20.12.2018

Softbank debutta con un crollo

  • Il Sole 24 Ore

La «signora Watanabe» – mitica quanto prudente simbolo della gestione delle finanze familiari in Giappone – deve essersi pentita di aver cercato nel mercato azionario l’alternativa ai tassi zero o quasi dell’investimento obbligazionario, cedendo alle lusinghe dei primi spot televisivi andati in onda per una Ipo: il secondo maxicollocamento iniziale della storia – il più grande in Giappone, finito per circa l’80% al retail – ha debuttato con il secondo maggiore flop di sempre nel Sol levante, il che potrebbe incidere sull’andamento delle prossime Ipo e più in generale raffreddare la non eccelsa propensione dei risparmiatori verso la Borsa (su cui parecchi giapponesi si affacciavano per la prima volta). Il titolo della divisione di telefonia mobile di Softbank ha ceduto, nel primo giorno di contrattazioni, il 14,5%, spazzando via circa 9 miliardi di dollari dalla capitalizzazione virtuale della società insita nel prezzo di collocamento di 1.500 yen.
Se i risparmiatori erano stati attirati dalla promessa di un dividend yield intorno al 5%, analisti e investitori istituzionali erano stati ben più guardinghi, sottolineando alcuni fattori negativi che gravavano su un’Ipo da 23,6 miliardi di dollari, di poco inferiore a quella record di Alibaba del 2014: prezzo alto (a 8,2 volte l’Ebitda), momento difficile per la Borsa ed in particolare per il settore tecnologico, guerra dei prezzi e maggiore concorrenza all’orizzonte nella telefonia mobile giapponese, effetti negativi dalla necessità “politica” di sostituire il fornitore cinese Huawei e dalla clamorosa interruzione tecnica temporanea del servizio del 6 dicembre scorso.
Un analista di Sanford C. Bernstein, Chris Lane, ha parlato addirittura di «alchimia» – nel senso di trasformazione di piombo in oro – per il successo del gruppo Softbank nella vendita di 1,76 milioni di titoli a quel prezzo sullo sfondo di tante circostanze sfavorevoli.

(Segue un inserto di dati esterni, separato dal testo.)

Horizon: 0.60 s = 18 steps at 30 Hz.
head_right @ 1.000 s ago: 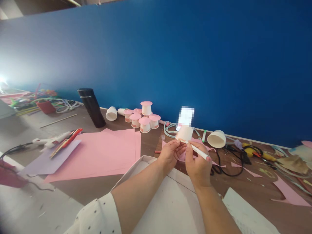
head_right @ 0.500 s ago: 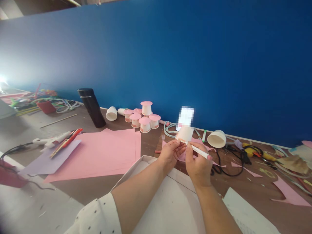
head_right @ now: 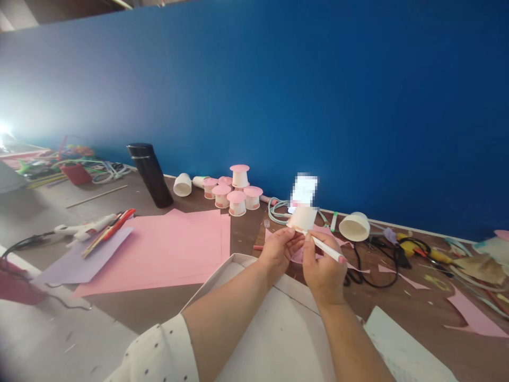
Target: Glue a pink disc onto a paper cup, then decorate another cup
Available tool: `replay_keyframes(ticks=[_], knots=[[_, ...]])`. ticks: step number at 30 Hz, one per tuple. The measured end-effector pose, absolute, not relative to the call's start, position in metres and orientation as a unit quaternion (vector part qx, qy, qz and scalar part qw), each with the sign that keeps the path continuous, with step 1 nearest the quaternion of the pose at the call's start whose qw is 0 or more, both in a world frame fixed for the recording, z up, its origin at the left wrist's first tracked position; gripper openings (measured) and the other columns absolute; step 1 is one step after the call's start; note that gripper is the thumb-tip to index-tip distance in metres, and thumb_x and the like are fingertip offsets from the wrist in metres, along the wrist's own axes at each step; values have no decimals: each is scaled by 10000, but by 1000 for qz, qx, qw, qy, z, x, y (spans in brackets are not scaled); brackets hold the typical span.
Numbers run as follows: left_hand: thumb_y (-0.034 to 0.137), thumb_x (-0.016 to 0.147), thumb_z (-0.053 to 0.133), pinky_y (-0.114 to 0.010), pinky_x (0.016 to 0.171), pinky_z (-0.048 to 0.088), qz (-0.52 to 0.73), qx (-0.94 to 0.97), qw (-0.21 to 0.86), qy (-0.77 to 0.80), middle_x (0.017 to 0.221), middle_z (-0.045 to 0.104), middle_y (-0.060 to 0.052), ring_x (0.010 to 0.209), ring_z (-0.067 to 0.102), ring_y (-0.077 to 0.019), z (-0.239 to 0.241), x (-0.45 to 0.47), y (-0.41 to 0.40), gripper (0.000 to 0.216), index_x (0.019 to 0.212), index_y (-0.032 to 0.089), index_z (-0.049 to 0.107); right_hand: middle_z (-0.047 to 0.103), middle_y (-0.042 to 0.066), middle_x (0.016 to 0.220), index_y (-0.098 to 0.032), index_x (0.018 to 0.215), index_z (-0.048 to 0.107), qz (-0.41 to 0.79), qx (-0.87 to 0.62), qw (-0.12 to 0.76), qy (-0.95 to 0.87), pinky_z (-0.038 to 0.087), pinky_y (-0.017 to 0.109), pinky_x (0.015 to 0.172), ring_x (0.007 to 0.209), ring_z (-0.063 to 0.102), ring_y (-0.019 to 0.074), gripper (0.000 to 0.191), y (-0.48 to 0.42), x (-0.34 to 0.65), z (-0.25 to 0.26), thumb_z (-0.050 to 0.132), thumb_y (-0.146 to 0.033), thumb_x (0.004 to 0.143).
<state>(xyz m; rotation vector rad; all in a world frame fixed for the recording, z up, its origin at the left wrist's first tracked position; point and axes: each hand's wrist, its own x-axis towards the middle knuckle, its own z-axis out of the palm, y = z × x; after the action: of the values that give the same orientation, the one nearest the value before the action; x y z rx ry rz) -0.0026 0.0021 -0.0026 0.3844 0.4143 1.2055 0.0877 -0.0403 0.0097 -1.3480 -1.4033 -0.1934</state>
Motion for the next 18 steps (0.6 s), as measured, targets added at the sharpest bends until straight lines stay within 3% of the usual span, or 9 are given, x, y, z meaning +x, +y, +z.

Altri osservatori avevano avvertito che alcuni investitori istituzionali avrebbero scommesso al ribasso sul titolo, cosa evidentemente avvenuta.
Il vulcanico patron di Softbank, Masayoshi Son, per il momento può comunque ritenersi soddisfatto, essendo riuscito a incamerare ingenti mezzi freschi da utilizzare sia per la riduzione del debito sia per completare la trasformazione del gruppo in un colosso degli investimenti globali nel settore hi-tech. Le sue spericolate scommesse multimiliardarie, peraltro, cominciano a incontrare ostacoli: secondo indiscrezioni, partner arabi del suo Vision Fund stanno facendo resistenza al programmato ulteriore investimento da 16 miliardi di dollari in WeWork. In compenso, negli Usa la fusione della sua Sprint con T-Mobile appare più vicina dopo l’ok di alcune autorità di controllo.